Contributing: Testing

One of the most difficult things about making reliable kernel helpers is testing them. It is important that our helpers work reliably on different kernel versions: in particular, all supported versions of Oracle UEK. Manually testing these things, and watching for regressions, would be nearly impossible. So, we have automated tests, located in the tests directory. Each helper should have a few tests associated with it, that should exercise all the major functionality.

Test Targets

The tests need a kernel to run on: either a live kernel, or a vmcore. Sometimes, there are specific hardware requirements for a helper, since it deals with a particular device driver or subsystem. Our current testing framework has three targets, which fill different niches.

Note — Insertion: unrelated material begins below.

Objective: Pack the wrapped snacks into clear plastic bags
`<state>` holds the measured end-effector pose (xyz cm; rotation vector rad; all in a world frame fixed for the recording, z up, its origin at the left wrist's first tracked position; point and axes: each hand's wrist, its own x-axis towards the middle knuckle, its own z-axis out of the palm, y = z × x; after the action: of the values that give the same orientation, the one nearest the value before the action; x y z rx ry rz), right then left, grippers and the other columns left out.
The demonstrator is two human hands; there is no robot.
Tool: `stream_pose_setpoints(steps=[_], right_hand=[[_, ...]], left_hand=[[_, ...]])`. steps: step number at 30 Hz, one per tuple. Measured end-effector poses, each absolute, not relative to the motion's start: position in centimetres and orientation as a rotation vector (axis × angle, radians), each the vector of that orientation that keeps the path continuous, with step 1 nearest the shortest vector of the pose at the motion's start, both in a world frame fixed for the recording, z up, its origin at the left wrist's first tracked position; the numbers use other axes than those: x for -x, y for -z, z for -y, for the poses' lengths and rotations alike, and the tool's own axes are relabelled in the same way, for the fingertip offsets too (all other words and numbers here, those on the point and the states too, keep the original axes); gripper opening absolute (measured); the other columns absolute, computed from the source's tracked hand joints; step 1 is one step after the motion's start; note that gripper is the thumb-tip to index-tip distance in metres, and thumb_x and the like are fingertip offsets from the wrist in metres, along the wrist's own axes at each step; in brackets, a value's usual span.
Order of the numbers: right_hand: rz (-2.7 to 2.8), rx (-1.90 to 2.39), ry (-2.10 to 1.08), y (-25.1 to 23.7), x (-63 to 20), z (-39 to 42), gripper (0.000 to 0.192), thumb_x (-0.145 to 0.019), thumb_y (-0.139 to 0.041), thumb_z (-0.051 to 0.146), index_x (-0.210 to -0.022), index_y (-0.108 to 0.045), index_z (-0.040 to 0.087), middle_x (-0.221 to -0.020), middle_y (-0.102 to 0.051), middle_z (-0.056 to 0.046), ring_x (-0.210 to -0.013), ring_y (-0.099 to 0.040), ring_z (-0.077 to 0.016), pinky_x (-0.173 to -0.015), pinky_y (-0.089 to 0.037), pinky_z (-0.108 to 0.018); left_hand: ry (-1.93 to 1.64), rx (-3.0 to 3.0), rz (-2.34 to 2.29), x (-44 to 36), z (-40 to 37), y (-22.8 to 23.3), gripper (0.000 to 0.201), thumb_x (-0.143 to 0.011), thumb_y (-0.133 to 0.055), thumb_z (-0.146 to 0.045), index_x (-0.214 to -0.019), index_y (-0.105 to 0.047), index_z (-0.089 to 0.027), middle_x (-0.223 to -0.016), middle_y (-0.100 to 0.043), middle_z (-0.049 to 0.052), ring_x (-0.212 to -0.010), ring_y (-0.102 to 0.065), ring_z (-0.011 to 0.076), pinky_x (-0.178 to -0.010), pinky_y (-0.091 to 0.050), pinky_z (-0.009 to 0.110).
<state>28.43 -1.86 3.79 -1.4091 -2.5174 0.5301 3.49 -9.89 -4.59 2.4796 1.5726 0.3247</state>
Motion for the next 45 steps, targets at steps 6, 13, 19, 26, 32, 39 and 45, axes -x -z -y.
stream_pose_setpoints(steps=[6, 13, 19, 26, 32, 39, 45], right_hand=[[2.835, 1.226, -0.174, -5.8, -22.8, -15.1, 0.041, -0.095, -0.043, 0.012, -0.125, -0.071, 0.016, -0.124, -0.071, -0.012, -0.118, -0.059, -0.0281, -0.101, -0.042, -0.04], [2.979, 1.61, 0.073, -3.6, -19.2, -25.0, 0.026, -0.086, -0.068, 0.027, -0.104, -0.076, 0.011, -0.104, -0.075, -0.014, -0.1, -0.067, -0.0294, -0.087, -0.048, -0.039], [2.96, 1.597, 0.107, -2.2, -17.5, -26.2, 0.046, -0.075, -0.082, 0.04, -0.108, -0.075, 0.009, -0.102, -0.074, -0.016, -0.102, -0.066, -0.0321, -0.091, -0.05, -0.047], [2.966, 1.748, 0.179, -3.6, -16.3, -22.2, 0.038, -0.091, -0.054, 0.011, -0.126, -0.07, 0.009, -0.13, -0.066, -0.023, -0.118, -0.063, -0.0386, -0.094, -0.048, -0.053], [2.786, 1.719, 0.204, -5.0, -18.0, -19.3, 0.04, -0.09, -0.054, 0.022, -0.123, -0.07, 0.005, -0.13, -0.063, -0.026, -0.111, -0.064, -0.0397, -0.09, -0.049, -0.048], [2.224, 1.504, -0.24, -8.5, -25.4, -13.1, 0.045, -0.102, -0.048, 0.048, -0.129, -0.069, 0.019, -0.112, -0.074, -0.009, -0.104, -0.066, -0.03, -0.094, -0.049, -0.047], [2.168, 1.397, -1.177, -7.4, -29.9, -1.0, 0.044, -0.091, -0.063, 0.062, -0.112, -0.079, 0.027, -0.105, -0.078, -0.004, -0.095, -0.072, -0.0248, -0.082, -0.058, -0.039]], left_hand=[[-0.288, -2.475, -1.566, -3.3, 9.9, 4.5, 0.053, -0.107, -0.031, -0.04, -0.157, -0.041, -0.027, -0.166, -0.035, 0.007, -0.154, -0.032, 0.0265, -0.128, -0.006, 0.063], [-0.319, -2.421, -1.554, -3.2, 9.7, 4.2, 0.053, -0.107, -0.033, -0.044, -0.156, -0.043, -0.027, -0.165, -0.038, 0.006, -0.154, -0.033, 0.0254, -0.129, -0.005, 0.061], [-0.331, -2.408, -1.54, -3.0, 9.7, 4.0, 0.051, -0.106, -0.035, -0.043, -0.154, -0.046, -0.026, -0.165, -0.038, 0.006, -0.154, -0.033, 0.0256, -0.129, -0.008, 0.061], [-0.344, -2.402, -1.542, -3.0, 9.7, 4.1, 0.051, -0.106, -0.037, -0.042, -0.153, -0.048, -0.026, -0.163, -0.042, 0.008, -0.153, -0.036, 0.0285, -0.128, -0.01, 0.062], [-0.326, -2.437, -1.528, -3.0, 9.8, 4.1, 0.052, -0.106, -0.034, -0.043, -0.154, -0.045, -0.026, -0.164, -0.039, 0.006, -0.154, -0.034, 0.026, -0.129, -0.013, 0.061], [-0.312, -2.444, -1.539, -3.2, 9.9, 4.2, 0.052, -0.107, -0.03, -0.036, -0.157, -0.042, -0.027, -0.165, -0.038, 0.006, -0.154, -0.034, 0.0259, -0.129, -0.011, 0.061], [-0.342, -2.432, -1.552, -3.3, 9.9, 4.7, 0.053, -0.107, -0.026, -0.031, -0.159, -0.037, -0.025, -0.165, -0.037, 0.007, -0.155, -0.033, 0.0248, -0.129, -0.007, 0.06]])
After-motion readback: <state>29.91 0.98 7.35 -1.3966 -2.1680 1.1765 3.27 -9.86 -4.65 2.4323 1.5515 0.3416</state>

  1. Lite Virtual Machine (litevm) tests. These can run on your local machine, or on Github Actions. The tests run against a live UEK kernel, which has mounted the host’s filesystem via 9P.

  2. Heavy Virtual Machine (heavyvm) tests. These can also run on a local machine, but they require extensive setup and disk space. The heavyvm tests also run on Oracle internal CI.

  3. Vmcore tests. These run directly on your machine, and they load a vmcore and its associated debuginfo in order to run tests against them. Vmcores are stored in a specific filesystem hierarchy within the testdata/vmcores directory.

To learn more about each kind of test, and how to run them, you can read the detailed documentation in the testing directory’s Readme file. For most helpers that are not hardware specific, you can write tests and run them with the “litevm” runner. For more hardware specific tests, you can run them with the “vmcore” runner.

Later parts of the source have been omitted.